Standing waves occur when two waves (e.g. sound, light, water) of the same wavelength move through each other in opposite directions. This results in a characteristic pattern of nodes and anti-nodes, corresponding to zero and maximum wave amplitude. In an unconstrained system, standing waves could be observed at any wavelength. But usually systems are constrained in space, for example the guitar string is forced to have a node of zero vibration amplitude at either end, where the string runs out. In this case this leads to standing waves of only certain wavelengths, the ones that have a node at each end, giving the musical result that we all like.
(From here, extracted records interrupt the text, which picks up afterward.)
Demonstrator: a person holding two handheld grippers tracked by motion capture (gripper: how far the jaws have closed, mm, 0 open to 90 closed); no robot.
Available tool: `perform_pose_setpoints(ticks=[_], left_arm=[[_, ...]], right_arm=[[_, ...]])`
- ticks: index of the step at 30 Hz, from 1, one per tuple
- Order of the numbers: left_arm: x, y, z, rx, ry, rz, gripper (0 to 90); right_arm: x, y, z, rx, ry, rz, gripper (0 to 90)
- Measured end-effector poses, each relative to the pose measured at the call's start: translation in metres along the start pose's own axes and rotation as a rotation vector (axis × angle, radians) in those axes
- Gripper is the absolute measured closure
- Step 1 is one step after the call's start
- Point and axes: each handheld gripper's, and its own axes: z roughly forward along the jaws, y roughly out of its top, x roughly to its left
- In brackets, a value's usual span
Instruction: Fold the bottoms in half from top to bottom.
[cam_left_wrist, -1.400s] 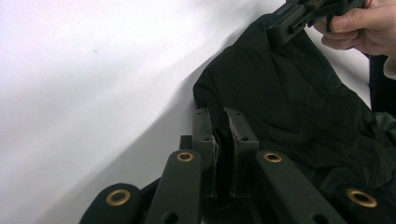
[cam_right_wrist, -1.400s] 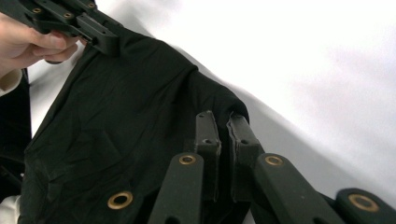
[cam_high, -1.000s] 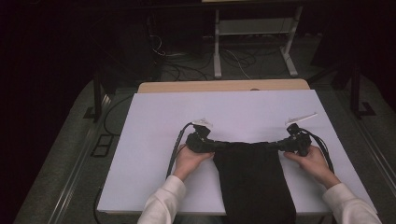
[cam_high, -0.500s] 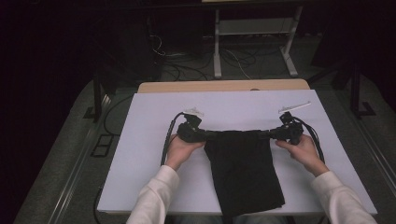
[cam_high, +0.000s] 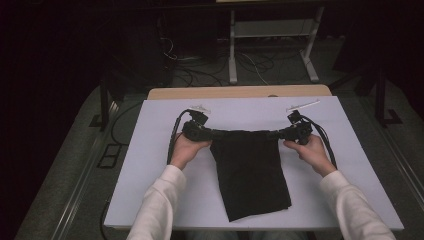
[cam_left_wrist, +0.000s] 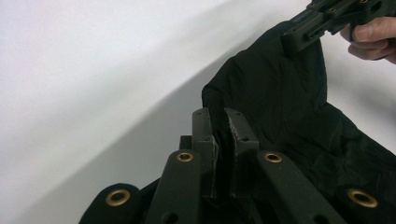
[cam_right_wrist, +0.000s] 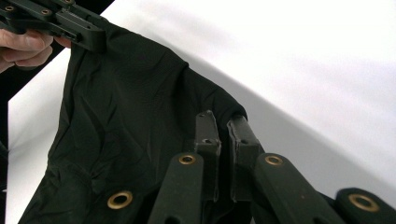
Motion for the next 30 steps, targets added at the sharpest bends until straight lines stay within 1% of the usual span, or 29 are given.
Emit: perform_pose_setpoints(ticks=[3,8,10,16,21,27,30], left_arm=[[0.006,0.003,-0.001,-0.004,0.005,-0.009,82.9],[0.016,0.008,0.0,-0.007,0.009,-0.007,82.9],[0.019,0.01,0.002,-0.009,0.014,-0.007,83.0],[0.03,0.016,0.005,-0.017,0.02,-0.008,83.0],[0.036,0.019,0.007,-0.019,0.025,-0.005,83.0],[0.042,0.027,0.005,-0.023,0.042,0.014,82.9],[0.044,0.032,0.004,-0.028,0.057,0.036,82.7]], right_arm=[[0.0,0.005,0.003,-0.005,-0.007,0.005,83.5],[-0.002,0.012,0.008,-0.007,-0.024,0.001,83.5],[-0.005,0.015,0.01,-0.013,-0.034,0.011,83.5],[-0.012,0.021,0.016,-0.023,-0.044,0.034,83.5],[-0.016,0.024,0.02,-0.033,-0.054,0.035,83.5],[-0.021,0.03,0.023,-0.053,-0.044,0.05,83.5],[-0.021,0.034,0.024,-0.063,-0.05,0.046,83.5]])
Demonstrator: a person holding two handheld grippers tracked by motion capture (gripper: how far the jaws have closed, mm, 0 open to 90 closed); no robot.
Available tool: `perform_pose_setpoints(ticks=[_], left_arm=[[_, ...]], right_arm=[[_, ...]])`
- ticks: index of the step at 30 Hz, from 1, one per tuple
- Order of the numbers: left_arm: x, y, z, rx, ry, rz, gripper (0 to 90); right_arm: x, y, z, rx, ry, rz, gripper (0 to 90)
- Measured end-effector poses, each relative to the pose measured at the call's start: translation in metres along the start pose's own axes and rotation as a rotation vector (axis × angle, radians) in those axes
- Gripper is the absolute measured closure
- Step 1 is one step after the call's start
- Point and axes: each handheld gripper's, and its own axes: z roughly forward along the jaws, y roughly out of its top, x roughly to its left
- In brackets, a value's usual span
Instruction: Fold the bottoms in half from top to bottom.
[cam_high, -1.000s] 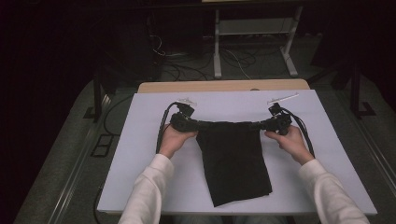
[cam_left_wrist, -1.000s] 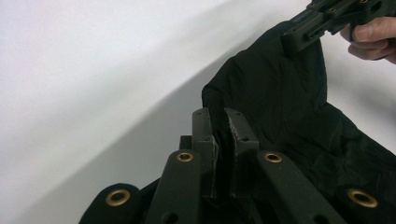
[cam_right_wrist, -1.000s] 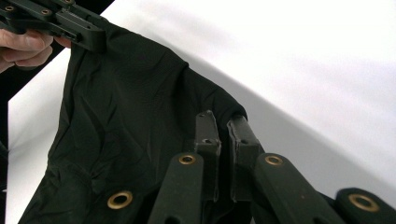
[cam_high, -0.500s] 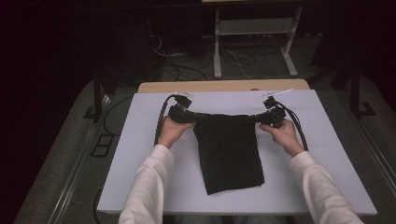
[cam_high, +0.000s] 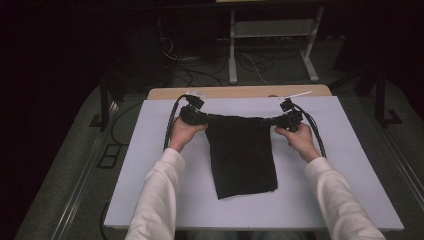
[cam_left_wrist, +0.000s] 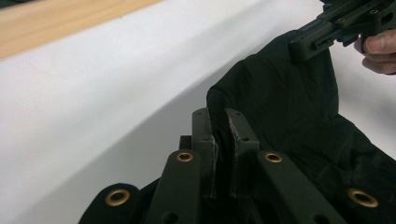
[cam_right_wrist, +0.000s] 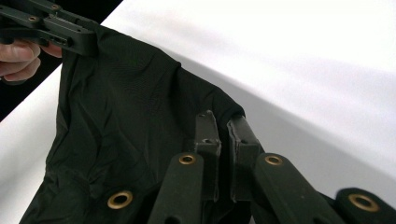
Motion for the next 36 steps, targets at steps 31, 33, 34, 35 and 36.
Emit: perform_pose_setpoints(ticks=[31,33,34,35,36], left_arm=[[0.032,-0.006,0.042,-0.017,0.048,-0.081,59.4],[0.031,-0.009,0.041,-0.039,0.052,-0.102,52.4],[0.029,-0.01,0.039,-0.049,0.066,-0.104,48.4],[0.028,-0.012,0.038,-0.057,0.074,-0.104,43.9],[0.027,-0.013,0.036,-0.066,0.076,-0.106,38.8]], right_arm=[[-0.03,0.012,0.025,-0.015,-0.03,0.047,66.0],[-0.028,0.012,0.024,-0.013,-0.026,0.041,56.7],[-0.027,0.012,0.023,-0.014,-0.032,0.033,51.9],[-0.025,0.012,0.022,-0.011,-0.033,0.031,47.3],[-0.024,0.012,0.022,-0.008,-0.037,0.024,42.1]])
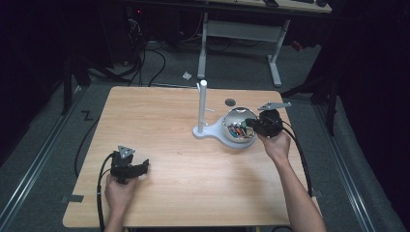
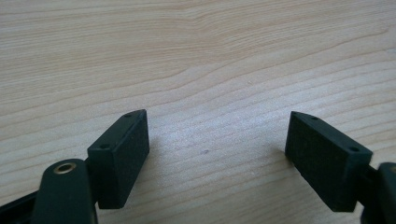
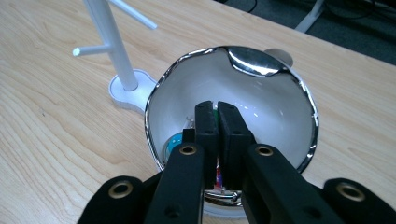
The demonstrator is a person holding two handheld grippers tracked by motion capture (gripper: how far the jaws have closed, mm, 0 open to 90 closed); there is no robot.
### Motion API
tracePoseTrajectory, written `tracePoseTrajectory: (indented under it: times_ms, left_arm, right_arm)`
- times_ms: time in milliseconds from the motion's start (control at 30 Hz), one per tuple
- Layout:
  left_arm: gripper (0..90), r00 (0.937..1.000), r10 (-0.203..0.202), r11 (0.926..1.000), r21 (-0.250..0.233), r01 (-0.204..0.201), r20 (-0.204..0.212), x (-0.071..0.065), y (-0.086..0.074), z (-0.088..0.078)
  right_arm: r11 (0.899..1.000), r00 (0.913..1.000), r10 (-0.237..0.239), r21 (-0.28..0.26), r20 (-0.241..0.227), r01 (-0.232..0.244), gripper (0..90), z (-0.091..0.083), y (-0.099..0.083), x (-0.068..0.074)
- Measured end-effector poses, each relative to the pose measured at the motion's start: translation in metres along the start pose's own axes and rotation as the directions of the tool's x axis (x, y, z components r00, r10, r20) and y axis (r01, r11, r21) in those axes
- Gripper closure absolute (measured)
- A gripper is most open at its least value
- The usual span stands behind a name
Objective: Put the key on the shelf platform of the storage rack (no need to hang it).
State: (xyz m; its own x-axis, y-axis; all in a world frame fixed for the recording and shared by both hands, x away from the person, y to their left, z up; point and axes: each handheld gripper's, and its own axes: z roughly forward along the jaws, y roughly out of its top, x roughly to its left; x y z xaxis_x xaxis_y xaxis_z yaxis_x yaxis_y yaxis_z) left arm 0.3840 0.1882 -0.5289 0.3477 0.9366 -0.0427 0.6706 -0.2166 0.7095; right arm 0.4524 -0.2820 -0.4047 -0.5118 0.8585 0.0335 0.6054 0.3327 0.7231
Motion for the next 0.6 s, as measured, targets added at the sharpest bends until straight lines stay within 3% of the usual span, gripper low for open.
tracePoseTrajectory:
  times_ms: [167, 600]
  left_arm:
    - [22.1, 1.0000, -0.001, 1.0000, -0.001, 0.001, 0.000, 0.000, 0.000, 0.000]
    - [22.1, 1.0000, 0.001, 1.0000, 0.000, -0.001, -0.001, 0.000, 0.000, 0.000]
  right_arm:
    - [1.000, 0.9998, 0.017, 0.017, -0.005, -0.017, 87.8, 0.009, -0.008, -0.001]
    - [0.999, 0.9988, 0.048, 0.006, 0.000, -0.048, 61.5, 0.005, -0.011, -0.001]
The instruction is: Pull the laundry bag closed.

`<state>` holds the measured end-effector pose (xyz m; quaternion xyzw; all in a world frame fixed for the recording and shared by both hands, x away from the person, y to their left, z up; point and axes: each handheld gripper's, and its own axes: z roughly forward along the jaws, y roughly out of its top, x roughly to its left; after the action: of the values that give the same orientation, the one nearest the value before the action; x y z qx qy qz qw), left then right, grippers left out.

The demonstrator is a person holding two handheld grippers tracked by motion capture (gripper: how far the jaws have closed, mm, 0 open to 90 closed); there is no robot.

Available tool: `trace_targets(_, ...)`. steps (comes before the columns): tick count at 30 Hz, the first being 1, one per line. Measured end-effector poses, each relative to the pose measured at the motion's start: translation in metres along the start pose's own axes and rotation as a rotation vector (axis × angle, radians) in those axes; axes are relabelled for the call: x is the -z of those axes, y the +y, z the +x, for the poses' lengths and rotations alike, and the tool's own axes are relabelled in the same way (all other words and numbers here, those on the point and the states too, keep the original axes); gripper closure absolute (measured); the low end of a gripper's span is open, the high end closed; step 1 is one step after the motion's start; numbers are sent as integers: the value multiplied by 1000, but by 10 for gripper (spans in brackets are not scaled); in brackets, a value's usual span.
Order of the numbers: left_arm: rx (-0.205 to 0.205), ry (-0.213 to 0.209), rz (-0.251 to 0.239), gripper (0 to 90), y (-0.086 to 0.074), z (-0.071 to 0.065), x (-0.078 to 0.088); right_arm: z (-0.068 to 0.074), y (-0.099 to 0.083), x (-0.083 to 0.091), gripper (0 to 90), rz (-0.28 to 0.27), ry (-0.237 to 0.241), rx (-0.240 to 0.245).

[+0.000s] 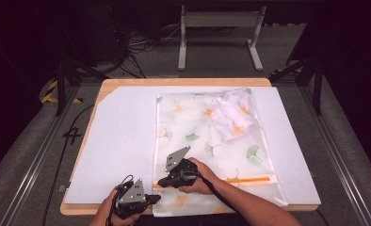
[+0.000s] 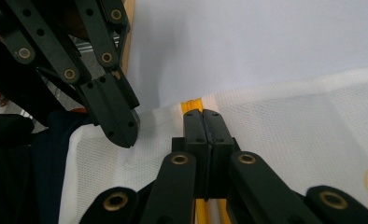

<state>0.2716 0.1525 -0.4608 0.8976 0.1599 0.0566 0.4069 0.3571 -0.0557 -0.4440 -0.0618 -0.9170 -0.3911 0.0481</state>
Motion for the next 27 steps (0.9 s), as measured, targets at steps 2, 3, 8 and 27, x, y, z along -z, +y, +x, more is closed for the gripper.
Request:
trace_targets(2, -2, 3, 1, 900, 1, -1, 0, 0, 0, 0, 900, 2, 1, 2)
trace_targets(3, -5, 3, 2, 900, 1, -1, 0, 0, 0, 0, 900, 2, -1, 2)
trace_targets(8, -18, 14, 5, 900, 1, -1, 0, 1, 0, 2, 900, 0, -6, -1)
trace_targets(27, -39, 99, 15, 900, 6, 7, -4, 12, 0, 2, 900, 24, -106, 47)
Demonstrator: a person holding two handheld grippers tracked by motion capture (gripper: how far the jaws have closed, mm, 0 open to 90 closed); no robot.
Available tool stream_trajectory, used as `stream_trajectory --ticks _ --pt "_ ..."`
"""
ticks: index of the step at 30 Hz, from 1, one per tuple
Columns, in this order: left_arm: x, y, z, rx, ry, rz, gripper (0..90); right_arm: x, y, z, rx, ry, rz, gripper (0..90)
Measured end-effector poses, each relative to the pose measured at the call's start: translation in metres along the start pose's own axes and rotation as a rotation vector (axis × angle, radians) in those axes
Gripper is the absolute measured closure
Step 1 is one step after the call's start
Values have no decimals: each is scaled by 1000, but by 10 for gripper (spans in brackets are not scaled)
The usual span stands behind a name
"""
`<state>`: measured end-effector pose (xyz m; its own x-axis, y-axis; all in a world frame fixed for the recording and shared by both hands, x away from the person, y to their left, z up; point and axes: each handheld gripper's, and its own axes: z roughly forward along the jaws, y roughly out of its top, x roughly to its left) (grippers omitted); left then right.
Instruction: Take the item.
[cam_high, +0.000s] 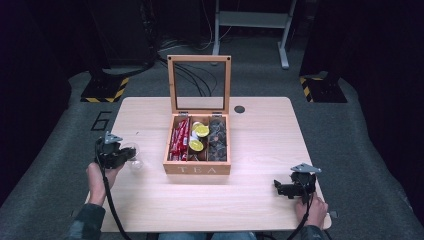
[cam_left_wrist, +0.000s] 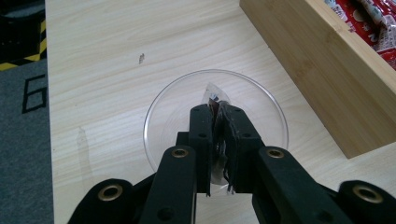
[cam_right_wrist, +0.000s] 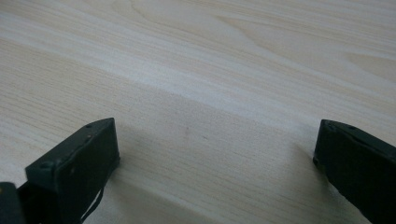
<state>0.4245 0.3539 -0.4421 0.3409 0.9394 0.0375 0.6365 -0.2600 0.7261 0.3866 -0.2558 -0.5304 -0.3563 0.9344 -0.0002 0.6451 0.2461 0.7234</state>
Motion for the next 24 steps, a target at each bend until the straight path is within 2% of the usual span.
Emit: stream_trajectory --ticks 6,7,10,14,16,19,24 --pt "-1 0 1 5 0 -1 808 0 0 0 0 0 0 0" --pt "-1 1 1 8 8 -6 773 0 0 0 0 0 0 0" --pt "-2 3 -1 4 30 -21 554 0 0 0 0 0 0 0" --pt "-2 4 -14 -58 35 -45 297 0 0 0 0 0 0 0" --pt "-4 3 -21 -95 37 -45 244 0 0 0 0 0 1 0" --pt "-7 2 -31 -108 38 -31 171 0 0 0 0 0 0 0" --pt "-11 -4 -47 -161 43 -22 132 0 0 0 0 0 0 0"
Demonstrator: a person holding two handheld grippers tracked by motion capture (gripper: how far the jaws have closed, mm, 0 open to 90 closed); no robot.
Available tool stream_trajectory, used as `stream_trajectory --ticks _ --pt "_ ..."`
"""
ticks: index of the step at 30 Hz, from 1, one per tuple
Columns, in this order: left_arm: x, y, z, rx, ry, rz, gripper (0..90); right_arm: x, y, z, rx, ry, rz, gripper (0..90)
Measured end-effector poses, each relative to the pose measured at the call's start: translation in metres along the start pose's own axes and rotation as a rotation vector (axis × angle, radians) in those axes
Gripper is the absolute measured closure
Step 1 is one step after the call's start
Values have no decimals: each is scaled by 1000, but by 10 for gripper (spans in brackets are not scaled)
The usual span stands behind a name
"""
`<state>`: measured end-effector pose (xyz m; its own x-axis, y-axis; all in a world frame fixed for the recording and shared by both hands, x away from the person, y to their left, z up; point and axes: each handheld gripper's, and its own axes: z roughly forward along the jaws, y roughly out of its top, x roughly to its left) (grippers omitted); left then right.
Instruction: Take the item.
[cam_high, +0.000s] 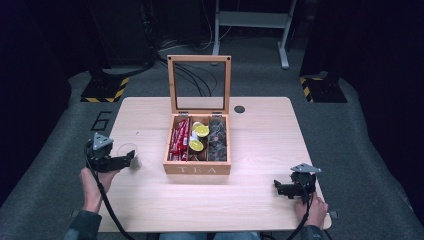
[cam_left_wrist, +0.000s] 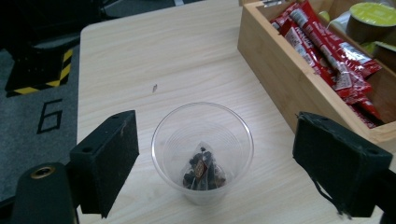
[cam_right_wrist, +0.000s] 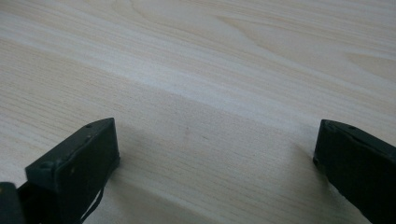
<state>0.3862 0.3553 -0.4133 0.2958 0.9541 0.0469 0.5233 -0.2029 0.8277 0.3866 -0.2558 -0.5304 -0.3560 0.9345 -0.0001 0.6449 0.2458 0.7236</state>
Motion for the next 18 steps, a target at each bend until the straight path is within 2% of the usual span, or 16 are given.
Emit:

A useful case of standing waves occurs in optics with the Fabry-Perot spectrometer. This consists of two partially transmitting mirrors with their reflecting faces parallel and held apart by some separation. A standing wave pattern is permitted if the separation is an integer multiple of half wavelengths. In this case the system is constrained to have zero amplitude of electromagnetic field at the mirrors, which are just like the ends of the guitar string. It turns out that when this standing wave condition is satisfied then there is a maximum in transmission through the mirrors. The separation of the mirrors can be varied, and extremely sharp peaks in transmission are found around the standing wave conditions. The sharpness of these peaks allows this device to act as a spectrometer, as the distance between mirrors is scanned it becomes a controllable bandpass filter for light.
I thought it would be fun to play with a Fabry-Perot but they are a little tricky to setup at home so I decided to replicate the experiment with sound waves. In itself this is not going to provide a useful scientific instrument but it does provide an exact analogy to the optical case and lets us learn the physics behind this precision spectroscopy technique.